■ **THE PROBLEM**
Once the line containing "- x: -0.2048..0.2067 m" is found in the entries below, restate it and each following line word for word, stopping after the line containing "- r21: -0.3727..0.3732".

■ **DATASET EXTRACT**
----

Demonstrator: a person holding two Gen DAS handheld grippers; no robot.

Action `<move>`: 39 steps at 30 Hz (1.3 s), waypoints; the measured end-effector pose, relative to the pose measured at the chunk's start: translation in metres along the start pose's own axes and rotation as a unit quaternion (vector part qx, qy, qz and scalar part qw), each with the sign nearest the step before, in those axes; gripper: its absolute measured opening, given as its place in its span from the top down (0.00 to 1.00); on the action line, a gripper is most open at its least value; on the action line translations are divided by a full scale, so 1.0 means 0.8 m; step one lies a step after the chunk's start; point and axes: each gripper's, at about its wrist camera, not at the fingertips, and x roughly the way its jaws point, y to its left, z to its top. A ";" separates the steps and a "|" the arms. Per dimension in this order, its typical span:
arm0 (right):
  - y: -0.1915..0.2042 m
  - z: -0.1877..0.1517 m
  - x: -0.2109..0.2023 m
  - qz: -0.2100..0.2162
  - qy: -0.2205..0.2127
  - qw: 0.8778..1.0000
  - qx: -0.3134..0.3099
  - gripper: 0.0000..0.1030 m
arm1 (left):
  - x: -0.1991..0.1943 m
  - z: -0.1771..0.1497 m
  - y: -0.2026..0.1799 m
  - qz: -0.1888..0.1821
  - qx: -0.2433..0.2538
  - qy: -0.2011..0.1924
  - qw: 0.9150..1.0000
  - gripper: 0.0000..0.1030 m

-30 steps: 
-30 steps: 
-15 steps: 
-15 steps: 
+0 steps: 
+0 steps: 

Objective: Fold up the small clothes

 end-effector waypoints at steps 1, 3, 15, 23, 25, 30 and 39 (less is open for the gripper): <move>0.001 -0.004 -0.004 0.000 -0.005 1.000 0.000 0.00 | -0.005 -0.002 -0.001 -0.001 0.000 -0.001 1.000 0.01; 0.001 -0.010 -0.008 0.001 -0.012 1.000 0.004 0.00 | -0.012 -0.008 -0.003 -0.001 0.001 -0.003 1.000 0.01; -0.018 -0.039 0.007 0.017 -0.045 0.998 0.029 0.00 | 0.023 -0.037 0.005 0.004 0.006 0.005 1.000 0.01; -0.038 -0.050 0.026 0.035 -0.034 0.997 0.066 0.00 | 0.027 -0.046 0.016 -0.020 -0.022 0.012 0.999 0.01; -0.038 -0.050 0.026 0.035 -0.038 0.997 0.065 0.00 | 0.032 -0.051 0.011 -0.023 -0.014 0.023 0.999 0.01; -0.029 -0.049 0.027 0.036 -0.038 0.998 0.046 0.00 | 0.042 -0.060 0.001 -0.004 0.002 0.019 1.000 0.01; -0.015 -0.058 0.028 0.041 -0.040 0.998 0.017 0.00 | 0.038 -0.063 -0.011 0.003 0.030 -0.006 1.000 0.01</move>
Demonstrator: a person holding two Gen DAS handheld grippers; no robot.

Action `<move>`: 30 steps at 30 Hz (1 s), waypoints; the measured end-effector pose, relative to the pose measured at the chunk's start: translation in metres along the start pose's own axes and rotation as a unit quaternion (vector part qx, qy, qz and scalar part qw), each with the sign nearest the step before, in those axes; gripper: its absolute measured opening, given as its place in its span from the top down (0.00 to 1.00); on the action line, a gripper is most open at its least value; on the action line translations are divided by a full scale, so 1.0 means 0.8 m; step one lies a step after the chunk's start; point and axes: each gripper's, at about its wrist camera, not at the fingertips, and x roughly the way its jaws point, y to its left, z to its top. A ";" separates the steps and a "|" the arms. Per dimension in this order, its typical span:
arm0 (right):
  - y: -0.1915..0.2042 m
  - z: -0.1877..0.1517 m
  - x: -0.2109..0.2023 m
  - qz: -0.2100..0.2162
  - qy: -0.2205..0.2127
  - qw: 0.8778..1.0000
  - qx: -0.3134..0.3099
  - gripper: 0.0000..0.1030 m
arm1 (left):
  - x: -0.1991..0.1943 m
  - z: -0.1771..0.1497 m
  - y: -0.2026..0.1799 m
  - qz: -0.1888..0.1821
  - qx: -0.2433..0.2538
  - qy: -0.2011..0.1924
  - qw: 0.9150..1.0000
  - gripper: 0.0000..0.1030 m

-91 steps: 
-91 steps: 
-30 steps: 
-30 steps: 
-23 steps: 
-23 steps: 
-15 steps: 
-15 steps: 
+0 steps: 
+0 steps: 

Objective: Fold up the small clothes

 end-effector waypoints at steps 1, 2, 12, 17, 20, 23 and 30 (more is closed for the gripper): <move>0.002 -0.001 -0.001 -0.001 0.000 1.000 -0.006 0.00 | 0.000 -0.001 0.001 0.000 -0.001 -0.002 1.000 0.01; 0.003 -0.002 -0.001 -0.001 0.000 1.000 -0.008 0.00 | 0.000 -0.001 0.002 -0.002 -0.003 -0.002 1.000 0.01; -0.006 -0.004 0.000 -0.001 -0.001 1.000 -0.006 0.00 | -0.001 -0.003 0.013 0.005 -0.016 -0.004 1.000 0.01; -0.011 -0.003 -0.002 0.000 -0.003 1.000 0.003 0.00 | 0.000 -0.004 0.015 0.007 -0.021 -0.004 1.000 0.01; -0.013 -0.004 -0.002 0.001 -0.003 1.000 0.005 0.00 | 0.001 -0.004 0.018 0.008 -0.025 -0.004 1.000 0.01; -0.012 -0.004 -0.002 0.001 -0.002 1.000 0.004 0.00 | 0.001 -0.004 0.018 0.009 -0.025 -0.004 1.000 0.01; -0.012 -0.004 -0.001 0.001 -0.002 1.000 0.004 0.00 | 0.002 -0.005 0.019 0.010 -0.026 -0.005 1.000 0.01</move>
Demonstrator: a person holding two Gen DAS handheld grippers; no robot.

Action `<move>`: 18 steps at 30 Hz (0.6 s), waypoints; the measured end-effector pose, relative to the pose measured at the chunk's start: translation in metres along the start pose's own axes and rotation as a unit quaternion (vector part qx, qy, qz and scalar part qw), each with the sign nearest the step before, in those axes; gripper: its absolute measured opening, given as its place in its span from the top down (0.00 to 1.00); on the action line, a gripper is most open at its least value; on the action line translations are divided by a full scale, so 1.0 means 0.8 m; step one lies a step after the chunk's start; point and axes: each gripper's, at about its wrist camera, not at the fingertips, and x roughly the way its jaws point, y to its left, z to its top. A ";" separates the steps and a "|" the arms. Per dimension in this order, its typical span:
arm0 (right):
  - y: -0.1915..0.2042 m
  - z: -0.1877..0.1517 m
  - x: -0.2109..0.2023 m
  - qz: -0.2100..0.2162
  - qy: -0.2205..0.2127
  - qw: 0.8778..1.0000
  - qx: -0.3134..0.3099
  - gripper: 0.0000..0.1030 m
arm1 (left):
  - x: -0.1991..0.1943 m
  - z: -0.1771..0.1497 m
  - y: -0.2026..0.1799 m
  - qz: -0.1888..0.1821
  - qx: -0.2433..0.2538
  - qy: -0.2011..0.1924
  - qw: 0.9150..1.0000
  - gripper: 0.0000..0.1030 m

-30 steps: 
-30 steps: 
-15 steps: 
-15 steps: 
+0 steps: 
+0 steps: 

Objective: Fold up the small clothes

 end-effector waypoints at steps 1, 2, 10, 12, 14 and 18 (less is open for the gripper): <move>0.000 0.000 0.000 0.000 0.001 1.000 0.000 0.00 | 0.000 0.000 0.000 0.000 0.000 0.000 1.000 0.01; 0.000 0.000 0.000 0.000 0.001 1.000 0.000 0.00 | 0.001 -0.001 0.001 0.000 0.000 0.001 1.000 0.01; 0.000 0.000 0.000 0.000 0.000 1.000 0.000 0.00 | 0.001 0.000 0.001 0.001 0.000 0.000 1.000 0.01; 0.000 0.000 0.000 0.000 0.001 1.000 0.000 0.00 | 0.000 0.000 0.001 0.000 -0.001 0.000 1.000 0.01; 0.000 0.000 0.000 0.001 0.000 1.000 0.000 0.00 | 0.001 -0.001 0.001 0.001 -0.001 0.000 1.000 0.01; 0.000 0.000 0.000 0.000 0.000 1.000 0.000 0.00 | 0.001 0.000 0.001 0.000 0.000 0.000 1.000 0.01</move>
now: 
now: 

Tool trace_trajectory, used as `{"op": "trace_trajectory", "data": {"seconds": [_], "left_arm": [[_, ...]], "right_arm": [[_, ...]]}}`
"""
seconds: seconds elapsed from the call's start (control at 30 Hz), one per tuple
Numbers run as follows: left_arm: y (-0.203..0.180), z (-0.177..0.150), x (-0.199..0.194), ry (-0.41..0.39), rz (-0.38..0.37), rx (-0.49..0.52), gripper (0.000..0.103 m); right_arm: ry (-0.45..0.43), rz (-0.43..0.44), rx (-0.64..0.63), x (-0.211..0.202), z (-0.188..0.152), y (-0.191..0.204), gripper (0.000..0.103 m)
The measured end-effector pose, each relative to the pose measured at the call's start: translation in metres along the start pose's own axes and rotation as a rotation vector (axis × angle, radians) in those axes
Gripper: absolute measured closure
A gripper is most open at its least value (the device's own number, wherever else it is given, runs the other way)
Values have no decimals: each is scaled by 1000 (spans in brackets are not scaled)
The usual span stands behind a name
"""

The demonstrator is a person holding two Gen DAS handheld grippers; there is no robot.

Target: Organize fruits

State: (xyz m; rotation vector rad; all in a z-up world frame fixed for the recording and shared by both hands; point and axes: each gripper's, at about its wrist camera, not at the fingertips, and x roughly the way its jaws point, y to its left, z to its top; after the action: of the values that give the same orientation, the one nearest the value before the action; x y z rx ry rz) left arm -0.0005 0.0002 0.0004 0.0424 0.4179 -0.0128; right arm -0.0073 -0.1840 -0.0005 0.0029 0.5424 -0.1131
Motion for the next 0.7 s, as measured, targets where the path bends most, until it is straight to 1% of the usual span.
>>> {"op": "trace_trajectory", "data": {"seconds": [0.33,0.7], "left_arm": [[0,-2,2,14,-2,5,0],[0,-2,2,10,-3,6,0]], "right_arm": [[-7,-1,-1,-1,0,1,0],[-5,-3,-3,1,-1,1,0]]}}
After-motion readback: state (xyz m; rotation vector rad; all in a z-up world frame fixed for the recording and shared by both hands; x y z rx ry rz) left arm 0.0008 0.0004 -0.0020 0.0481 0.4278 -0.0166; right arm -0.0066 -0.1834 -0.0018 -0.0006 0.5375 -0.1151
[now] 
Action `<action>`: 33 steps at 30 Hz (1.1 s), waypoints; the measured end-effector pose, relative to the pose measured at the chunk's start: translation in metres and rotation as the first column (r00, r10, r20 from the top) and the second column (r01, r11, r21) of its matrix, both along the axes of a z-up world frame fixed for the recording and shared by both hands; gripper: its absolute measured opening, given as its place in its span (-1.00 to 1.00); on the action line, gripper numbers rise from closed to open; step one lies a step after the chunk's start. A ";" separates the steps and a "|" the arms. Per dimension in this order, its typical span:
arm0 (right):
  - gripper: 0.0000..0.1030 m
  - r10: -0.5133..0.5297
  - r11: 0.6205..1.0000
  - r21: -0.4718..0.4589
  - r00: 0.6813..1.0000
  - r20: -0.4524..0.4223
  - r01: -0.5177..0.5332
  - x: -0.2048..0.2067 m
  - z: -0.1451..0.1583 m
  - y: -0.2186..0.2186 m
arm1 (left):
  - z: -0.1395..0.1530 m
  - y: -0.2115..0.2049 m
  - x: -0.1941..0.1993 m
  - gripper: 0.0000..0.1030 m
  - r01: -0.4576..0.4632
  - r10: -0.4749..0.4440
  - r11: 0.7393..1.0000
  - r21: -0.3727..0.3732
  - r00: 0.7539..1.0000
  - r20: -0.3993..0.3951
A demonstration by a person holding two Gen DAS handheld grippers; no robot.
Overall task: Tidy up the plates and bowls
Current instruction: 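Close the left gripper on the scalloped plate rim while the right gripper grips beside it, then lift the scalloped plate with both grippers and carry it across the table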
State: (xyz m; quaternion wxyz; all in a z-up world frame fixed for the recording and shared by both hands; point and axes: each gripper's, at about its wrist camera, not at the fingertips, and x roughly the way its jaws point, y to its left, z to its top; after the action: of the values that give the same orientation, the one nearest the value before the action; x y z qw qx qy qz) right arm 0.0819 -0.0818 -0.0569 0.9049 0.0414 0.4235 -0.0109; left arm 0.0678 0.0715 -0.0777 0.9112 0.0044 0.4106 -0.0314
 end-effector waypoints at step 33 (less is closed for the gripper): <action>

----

■ **PROBLEM SOLUTION**
  - x: -0.2048..0.2067 m
  - z: -0.1451..0.1583 m
  - y: -0.2186..0.2186 m
arm1 (left):
  - z: -0.1395..0.1530 m
  - y: -0.2115..0.2049 m
  - x: -0.1941..0.1993 m
  - gripper: 0.0000..0.1030 m
  - r01: -0.4576..0.4632
  - r10: -0.4749..0.4440
  - r11: 0.7393..1.0000
  - r21: -0.3727..0.3732

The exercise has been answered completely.